=== DATA SUPPLIED ===

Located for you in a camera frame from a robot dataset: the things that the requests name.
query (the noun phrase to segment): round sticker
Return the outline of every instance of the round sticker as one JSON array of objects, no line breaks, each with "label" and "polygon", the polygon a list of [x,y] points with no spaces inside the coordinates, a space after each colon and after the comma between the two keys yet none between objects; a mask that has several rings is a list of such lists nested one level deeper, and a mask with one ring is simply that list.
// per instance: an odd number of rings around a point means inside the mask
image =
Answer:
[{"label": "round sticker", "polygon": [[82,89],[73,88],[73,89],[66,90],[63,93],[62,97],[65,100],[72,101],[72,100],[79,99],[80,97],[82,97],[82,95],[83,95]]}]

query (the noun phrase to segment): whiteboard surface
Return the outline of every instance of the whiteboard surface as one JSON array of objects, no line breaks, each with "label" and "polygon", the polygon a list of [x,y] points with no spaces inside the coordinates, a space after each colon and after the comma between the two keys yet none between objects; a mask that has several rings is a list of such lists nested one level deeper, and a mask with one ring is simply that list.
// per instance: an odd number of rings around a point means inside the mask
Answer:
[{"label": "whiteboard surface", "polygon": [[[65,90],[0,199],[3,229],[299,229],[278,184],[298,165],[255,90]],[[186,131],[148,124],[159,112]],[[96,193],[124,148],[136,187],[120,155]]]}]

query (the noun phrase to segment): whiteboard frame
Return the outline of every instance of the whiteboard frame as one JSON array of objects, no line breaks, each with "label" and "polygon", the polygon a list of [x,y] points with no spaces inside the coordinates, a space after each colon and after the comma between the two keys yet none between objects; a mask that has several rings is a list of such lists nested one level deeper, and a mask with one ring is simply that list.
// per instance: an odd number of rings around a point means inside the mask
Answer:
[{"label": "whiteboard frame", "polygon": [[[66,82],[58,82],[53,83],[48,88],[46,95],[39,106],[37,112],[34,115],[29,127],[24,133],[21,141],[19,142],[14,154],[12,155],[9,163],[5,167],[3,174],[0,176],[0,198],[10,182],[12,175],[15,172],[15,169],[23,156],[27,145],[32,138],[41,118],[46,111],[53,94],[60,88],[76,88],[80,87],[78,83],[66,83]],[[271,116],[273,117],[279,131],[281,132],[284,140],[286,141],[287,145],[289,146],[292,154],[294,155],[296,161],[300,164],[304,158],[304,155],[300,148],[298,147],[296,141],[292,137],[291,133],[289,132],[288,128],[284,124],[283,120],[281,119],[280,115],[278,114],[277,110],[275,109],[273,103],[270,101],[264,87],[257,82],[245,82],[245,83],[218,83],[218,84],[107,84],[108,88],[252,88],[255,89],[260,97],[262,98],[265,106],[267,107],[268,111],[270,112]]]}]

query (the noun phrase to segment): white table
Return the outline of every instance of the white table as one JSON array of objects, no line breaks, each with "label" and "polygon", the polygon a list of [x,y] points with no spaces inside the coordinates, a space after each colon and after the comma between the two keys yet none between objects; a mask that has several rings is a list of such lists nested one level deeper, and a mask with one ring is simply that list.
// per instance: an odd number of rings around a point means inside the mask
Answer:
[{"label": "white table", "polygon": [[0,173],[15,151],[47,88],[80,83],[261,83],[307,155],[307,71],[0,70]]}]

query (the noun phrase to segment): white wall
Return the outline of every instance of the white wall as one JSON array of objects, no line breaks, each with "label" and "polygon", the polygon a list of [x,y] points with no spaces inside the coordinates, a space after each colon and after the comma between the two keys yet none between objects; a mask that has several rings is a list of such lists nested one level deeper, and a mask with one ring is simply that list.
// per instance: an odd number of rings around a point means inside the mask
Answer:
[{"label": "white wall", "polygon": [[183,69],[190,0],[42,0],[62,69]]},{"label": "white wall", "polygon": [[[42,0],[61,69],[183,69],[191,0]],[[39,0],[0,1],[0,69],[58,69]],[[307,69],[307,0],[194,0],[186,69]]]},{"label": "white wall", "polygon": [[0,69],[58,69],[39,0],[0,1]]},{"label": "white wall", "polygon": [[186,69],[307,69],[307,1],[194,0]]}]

===

ABOUT THIS EXERCISE
The answer is the lines above between the line holding "query (the noun phrase to segment): round" and the line holding "query (the noun phrase to segment): whiteboard surface", inclusive, each written out exactly, and no others.

RESPONSE TO THIS EXERCISE
query (the noun phrase to segment): round sticker
Return the outline of every instance of the round sticker as one JSON array of objects, no line breaks, each with "label" and "polygon", the polygon a list of [x,y] points with no spaces inside the coordinates, a space after each colon and after the comma between the two keys yet none between objects; a mask that has several rings is a list of such lists nested one level deeper, and a mask with one ring is simply that list.
// per instance: an odd number of rings around a point means inside the mask
image =
Answer:
[{"label": "round sticker", "polygon": [[82,89],[73,88],[73,89],[66,90],[63,93],[62,97],[65,100],[72,101],[72,100],[79,99],[80,97],[82,97],[82,95],[83,95]]}]

query (the noun phrase to segment): whiteboard surface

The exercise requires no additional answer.